*** Begin section ***
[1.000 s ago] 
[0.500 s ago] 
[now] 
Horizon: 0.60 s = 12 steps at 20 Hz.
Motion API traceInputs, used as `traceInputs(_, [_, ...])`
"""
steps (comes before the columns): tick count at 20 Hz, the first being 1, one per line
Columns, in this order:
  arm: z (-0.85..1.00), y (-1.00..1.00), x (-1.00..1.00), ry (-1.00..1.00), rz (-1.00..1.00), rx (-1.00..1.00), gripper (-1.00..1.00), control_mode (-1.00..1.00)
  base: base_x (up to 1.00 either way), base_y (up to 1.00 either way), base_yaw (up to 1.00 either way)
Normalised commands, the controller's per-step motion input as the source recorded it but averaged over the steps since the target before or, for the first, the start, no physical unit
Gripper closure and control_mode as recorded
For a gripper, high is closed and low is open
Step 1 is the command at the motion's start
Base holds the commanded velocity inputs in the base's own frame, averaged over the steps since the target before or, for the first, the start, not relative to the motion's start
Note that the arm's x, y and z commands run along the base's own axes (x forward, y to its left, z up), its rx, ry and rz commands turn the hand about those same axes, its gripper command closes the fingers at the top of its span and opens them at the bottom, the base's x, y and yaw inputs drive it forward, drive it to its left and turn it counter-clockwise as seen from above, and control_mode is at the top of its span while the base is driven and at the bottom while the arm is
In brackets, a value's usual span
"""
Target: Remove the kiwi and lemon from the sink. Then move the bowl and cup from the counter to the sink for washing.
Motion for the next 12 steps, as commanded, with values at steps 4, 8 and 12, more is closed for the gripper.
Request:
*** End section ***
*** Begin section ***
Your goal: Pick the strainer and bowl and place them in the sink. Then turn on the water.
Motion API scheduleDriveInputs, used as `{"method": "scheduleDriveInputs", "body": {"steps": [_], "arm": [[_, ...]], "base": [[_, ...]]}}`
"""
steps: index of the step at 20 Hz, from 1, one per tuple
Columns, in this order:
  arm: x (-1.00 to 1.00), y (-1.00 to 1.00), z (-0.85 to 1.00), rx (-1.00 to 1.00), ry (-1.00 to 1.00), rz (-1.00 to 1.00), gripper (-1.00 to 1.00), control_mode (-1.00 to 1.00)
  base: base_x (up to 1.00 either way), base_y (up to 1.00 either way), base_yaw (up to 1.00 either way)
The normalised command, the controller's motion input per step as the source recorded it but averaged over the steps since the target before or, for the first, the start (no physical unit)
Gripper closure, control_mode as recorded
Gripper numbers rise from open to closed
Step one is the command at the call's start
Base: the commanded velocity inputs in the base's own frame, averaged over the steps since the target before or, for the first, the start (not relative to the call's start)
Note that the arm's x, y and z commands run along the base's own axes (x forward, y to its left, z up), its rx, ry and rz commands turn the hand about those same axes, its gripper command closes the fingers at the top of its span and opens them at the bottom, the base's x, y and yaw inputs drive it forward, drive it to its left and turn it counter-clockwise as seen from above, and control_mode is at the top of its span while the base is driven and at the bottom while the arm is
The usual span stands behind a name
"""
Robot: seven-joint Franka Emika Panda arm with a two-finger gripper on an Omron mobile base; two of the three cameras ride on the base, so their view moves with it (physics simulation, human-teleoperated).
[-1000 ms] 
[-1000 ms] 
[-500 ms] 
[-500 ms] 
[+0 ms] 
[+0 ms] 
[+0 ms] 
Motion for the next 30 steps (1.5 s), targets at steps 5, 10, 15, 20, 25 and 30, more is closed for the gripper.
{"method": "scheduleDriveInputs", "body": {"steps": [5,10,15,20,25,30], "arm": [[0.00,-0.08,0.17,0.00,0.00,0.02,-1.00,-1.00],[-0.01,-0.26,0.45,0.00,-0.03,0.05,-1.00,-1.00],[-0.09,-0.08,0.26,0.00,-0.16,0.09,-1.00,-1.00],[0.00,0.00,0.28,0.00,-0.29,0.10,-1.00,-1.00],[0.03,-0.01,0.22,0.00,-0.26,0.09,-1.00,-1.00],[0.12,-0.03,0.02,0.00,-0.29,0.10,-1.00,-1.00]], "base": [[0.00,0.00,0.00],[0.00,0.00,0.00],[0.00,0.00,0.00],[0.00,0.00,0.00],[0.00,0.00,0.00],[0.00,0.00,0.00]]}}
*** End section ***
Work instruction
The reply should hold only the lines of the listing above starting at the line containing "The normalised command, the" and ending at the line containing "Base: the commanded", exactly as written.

Reply to the exercise
The normalised command, the controller's motion input per step as the source recorded it but averaged over the steps since the target before or, for the first, the start (no physical unit)
Gripper closure, control_mode as recorded
Gripper numbers rise from open to closed
Step one is the command at the call's start
Base: the commanded velocity inputs in the base's own frame, averaged over the steps since the target before or, for the first, the start (not relative to the call's start)

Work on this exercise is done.